Problem requirements >>
What is needed is the exact text of each line in the listing below from the one with "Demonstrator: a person" up to and including the one with "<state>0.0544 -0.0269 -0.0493", and no pictures.

Provided data >>
BEGIN
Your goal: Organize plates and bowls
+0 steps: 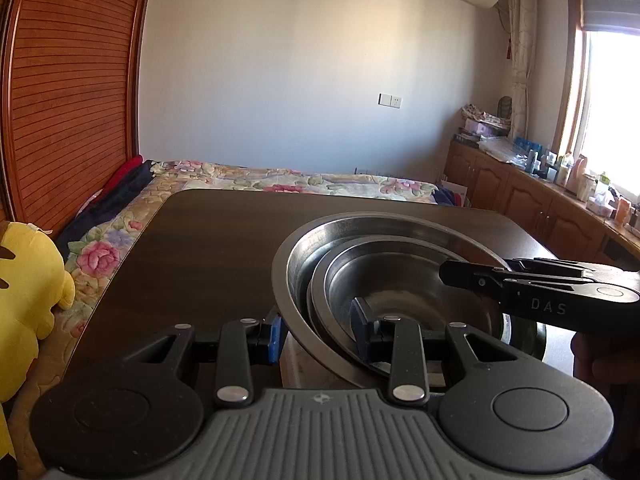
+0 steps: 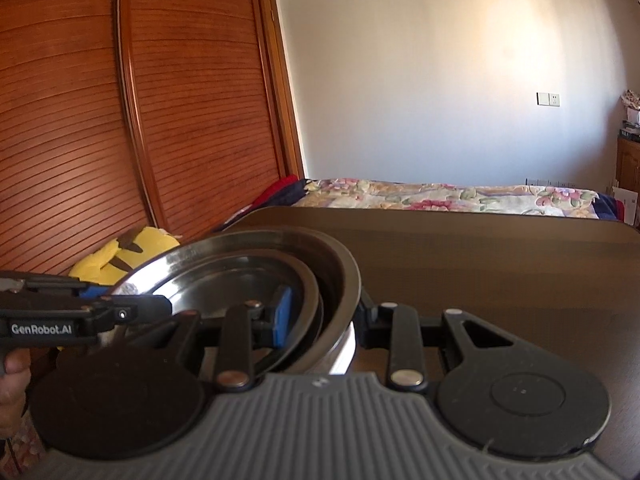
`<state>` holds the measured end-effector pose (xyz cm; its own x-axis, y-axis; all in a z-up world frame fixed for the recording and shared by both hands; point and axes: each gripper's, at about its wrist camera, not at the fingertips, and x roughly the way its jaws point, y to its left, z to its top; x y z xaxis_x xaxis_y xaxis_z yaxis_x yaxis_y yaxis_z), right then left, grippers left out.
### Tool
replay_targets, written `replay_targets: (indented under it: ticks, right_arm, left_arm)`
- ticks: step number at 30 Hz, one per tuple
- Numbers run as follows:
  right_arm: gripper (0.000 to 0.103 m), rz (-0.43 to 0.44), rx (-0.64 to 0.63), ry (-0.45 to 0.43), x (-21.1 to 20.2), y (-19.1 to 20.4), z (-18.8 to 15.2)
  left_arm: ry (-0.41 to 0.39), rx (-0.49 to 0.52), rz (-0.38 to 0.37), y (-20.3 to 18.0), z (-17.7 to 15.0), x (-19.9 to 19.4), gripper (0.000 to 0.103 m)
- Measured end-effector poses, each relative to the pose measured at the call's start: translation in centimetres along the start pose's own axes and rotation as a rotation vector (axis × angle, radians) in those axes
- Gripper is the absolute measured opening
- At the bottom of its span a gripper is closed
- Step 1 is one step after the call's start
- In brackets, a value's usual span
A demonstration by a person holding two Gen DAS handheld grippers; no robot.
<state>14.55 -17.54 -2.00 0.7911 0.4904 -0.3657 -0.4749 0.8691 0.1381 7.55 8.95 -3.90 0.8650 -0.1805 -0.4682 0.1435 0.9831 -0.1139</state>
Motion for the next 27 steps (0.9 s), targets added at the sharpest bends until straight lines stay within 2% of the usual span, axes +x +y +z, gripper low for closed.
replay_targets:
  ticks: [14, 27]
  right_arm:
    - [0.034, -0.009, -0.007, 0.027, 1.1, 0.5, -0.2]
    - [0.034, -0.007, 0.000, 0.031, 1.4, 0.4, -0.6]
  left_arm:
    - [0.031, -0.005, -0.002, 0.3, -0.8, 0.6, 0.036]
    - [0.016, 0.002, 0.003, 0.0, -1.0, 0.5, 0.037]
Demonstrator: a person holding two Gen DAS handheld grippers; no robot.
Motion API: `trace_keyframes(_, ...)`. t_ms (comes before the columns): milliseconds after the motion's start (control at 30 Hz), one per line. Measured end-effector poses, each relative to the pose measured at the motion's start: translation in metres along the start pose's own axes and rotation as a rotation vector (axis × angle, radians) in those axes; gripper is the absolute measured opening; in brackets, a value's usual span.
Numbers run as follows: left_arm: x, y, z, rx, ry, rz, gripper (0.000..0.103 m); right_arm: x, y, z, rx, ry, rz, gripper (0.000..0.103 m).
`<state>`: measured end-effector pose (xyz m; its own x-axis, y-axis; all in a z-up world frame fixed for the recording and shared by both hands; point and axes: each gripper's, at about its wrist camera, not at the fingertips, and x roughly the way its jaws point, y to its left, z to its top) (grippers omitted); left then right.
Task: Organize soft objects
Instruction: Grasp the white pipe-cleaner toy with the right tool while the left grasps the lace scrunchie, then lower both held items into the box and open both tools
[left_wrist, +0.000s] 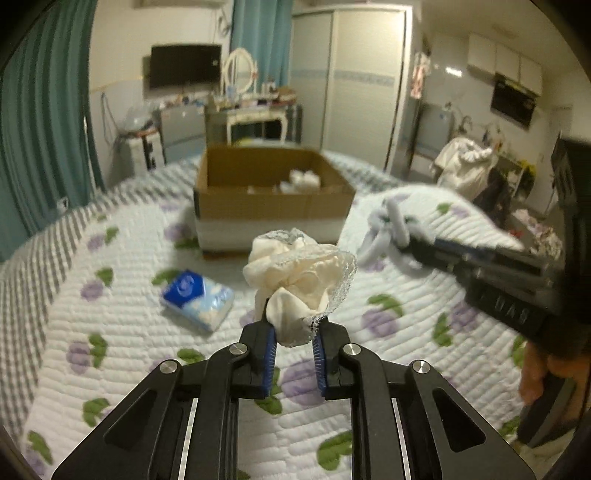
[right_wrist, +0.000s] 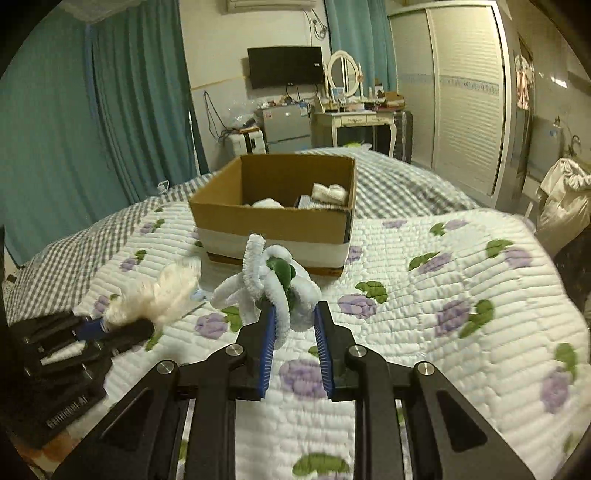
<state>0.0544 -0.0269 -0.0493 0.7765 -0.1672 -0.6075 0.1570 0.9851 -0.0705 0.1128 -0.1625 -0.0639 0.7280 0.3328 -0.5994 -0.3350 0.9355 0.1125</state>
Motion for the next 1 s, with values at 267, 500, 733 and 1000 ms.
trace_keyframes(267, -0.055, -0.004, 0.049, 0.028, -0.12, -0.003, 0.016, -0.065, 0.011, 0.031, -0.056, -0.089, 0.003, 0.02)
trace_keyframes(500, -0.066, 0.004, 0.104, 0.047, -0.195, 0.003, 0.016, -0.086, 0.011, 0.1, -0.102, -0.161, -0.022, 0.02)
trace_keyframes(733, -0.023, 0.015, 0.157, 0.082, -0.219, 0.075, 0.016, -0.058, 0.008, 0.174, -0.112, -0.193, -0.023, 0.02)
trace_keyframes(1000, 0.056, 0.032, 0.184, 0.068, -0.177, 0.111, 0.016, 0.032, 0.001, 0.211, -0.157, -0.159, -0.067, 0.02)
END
Expected answer >>
Demonstrator: a person holding two Gen DAS handheld grippers; no robot.
Motion API: `trace_keyframes(_, ...)`. t_ms (comes before the columns): milliseconds after the motion's start (control at 30 Hz), one per line. Measured end-effector poses, each relative to the pose measured at the motion's start: translation in metres along the start pose's own axes and rotation as a rotation vector (axis × angle, radians) in those axes; gripper is the absolute measured opening; in brackets, a value's usual span.
Numbers run as follows: left_arm: x, y, z, rx, ry, rz, gripper (0.000..0.103 m); right_arm: x, y, z, rx, ry, rz, gripper (0.000..0.103 m).
`<state>`: measured end-effector pose (xyz m; its own x-axis, y-axis; all in a z-up world frame fixed for the recording and shared by both hands; point and axes: each gripper's, at about its wrist camera, not at the fingertips, and x roughly the way its jaws point, y to its left, z to its top) (grippers omitted); left then right.
Task: Organize soft objects
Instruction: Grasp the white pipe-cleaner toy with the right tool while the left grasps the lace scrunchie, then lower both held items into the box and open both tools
[left_wrist, +0.000s] 
[right_wrist, +0.000s] 
<state>0.0544 -0.0269 -0.0493 0.7765 -0.1672 -0.6075 0.1570 0.9851 -0.0705 0.1128 -0.1625 -0.0639 0.7280 0.3328 -0.5994 -0.3350 0.9355 0.1125</state>

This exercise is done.